Proof Someone with Borderline Personality Disorder Hasn’t Learned Self-Love
The concept of “self-love” sometimes enters into the conversations people have with one another;...
Working as a mental health therapist with people who suffer from conditions like Borderline Personality Disorder (BPD), I attempt to assist them – among other things – with exploring and making adjustments to thoughts and emotions. I prefer to focus on the emotional experience and what is happening with it because, in my opinion, the way the emotions are either managed or mismanaged can make a big difference to the overall mental health of a person. If the emotions are both very powerful and mismanaged, living in a human body can be like trying to drive a car with an engine that misfires and overheats – it will be prone to accidents, shut down, and possibly even kill you at some point.
After working with many people, I believe I have discovered some of the most common and destructive BPD patterns that are important to understand and adjust if possible. One of these patterns is habitually judging the self, experiencing the emotion of the judgment (usually shame and worthlessness), but then refusing to acknowledge and validate the emotion as acceptable and understandable. I call this the “self-judgment plus self-invalidation” pattern. It is a highly destructive pattern because it repeatedly produces a toxic emotion (shame) and then holds the emotion in the human body.
I can tell when people are suffering from this problem after they start explaining more about the details of their internal dialogue. For instance, a person might say to herself that “she is so lazy and pathetic because she can’t get started with a workout routine”. She feels ashamed and worthless, but then the next thing she says is that “she shouldn’t feel that way because there is no good reason to feel that way”. She says that as she follows this pattern she is regularly angry, short-tempered with others, and sad and unmotivated.

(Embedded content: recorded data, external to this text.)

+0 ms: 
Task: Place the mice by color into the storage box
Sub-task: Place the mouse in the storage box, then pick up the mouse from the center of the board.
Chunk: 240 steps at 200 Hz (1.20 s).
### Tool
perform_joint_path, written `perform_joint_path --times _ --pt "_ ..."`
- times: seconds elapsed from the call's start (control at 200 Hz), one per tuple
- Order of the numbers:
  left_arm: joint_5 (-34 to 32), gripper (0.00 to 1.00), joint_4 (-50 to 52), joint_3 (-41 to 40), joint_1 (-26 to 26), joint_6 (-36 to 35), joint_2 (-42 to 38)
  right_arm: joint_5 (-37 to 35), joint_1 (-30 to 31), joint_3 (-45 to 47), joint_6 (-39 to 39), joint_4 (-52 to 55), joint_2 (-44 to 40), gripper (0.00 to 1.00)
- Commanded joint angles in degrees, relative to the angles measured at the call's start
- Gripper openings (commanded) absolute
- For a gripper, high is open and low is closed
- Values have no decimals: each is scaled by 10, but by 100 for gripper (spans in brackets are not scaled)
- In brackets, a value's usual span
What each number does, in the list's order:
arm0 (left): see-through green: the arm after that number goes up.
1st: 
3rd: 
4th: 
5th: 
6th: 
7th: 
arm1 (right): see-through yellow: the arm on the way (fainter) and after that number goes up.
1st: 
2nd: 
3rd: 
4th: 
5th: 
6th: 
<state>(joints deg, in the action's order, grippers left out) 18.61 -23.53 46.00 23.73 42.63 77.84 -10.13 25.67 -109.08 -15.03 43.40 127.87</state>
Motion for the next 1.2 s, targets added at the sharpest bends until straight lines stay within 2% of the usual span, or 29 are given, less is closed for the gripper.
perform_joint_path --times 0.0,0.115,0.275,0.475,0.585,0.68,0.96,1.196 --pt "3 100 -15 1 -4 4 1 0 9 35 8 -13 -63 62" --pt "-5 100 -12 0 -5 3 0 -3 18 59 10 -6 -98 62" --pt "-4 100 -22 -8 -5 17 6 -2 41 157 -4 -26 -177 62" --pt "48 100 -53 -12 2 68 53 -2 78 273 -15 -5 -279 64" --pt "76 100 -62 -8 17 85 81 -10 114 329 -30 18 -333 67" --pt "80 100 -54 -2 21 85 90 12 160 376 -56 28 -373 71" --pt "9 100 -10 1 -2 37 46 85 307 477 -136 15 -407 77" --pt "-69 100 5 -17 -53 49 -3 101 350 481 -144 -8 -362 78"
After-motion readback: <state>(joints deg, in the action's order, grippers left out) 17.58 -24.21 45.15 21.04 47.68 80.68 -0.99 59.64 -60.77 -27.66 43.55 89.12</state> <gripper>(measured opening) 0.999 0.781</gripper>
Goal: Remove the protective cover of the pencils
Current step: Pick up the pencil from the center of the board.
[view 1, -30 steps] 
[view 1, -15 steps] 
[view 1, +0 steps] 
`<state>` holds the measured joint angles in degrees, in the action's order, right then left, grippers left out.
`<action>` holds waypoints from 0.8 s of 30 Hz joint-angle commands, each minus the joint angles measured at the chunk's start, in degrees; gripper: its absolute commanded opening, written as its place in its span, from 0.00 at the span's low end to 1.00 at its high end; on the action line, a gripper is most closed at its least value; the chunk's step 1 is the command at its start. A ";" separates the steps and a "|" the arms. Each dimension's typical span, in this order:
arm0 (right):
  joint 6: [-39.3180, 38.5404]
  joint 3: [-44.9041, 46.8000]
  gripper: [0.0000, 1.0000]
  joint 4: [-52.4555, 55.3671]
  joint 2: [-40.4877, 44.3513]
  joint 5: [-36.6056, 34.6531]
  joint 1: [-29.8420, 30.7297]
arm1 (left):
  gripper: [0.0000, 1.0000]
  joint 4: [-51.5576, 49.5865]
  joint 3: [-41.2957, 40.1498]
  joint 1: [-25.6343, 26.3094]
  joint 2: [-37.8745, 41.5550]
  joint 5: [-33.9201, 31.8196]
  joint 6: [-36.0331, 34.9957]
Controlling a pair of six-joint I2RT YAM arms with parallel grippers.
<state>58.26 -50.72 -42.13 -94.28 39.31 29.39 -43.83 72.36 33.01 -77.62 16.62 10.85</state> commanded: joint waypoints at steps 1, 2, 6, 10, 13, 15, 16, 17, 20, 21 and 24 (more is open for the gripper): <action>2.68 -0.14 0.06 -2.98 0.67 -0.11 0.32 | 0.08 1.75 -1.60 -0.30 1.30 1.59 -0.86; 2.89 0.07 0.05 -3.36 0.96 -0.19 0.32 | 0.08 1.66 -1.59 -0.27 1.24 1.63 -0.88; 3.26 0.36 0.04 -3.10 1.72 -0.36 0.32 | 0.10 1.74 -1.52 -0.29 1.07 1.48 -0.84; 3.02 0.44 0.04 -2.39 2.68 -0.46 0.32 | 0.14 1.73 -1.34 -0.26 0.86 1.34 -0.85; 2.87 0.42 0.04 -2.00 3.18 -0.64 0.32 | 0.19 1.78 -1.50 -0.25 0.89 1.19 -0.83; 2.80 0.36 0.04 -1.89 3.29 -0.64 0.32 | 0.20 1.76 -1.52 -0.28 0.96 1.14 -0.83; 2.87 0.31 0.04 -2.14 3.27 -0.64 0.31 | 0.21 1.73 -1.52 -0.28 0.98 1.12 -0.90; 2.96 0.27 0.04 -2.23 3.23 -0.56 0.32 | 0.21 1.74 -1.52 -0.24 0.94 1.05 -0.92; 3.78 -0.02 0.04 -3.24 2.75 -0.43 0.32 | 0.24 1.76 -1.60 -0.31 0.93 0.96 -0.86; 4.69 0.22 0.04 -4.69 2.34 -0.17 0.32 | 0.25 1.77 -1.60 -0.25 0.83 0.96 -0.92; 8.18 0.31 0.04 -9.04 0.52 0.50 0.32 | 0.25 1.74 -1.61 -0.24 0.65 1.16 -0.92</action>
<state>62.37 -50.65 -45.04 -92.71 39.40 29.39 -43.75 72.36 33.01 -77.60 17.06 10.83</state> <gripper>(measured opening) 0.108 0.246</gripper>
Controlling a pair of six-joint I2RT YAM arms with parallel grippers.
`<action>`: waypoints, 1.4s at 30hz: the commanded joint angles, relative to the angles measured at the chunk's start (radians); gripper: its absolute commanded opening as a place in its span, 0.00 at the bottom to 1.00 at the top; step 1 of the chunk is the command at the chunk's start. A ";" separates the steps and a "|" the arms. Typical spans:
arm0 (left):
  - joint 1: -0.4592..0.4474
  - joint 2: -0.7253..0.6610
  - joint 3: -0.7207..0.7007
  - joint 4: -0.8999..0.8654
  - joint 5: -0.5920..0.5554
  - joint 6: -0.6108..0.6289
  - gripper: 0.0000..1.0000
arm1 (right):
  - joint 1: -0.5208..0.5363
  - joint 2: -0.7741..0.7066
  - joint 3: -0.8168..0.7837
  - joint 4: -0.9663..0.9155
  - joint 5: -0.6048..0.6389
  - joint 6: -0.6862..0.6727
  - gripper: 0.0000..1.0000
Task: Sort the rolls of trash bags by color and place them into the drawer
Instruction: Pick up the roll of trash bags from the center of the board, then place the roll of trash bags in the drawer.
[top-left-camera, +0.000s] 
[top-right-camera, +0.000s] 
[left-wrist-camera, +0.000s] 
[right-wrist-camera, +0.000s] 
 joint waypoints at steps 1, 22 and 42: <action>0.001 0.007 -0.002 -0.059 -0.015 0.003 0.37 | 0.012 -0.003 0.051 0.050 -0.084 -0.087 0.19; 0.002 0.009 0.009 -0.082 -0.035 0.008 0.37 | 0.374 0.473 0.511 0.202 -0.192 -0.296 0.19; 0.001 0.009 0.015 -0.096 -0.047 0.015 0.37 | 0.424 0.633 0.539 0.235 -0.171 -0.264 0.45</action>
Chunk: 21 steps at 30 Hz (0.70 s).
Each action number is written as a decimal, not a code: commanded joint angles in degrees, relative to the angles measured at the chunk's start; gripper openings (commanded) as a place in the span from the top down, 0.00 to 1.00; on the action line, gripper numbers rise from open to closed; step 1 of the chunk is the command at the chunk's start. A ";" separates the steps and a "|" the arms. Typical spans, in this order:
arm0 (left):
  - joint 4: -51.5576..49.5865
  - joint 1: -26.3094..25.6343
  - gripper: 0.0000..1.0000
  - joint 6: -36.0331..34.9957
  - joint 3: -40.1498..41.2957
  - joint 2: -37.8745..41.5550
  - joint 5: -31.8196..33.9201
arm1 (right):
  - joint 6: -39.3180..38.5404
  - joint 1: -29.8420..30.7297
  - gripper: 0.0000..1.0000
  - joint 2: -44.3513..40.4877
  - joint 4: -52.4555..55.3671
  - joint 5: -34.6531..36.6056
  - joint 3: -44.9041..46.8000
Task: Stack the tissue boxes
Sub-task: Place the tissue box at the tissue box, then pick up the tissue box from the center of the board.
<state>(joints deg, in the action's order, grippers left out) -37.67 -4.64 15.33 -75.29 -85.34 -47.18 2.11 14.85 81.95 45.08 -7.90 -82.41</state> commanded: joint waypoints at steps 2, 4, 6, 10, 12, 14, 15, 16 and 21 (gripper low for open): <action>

She even contemplates suicide sometimes. She then repeats the pattern once again and says that “she shouldn’t feel angry or sad, or be suicidal because there is no good reason for that either”.
In conditions like BPD, the emotions can be felt so strongly that they seem like “facts” to the person experiencing them. So for instance, if you were feeling worthlessness so strongly that you were convinced that it actually meant you were “worthless”, you would probably be inclined to fight against the feeling state instead of taking time to understand it (and release it). The problem with fighting against feelings is that the feelings tend to remain unresolved or stunted, or in other words, exist “without flow”. Emotions are energy in motion, and this needs to be accepted as fact.
Another problem with this pattern is that a person’s life experience is usually missing the time to talk through thoughts and be supported in working through emotions. A person in this situation has often been on the receiving end of invalidation so many times that she has no idea how to initiate or complete a healthy mental process. She has been told “she shouldn’t feel that way”, or “it’s silly to feel that way”, or “there’s no good reason to be feeling that way”, or “it makes no sense to feel that way”. Her emotional flow has been stifled through conditioning in significant relationships (e.g., parents, partners, close friends).
Since a person suffering from this problem usually has no understanding (no awareness) that it is actually a problem, she will continue on with the pattern as though it was the only way to deal with emotions. She tortures herself over and over, and then when she reacts to her suffering she is blamed for her bad behaviour. And of course, she judges herself for her bad behaviour and holds in even more shame and worthlessness feelings. After more and more time passes and there is no emotional flow, a person starts to experience body and mind complications, also referred to as disorder and disease.
It amazes me how long people end up suffering so unnecessarily in patterns like this. If you find this article and know that you do this, I really hope you can make the adjustment that you need to suffer less. It may be important to further study emotional validation and how to do it for yourself. See two articles on validation here… article one, article two. It may also be important to seek out others who are willing to practice emotional validation with you. It may be difficult to find a fellow human who is open to relating in ways that permit better emotional flow, but I promise you it is worth the effort.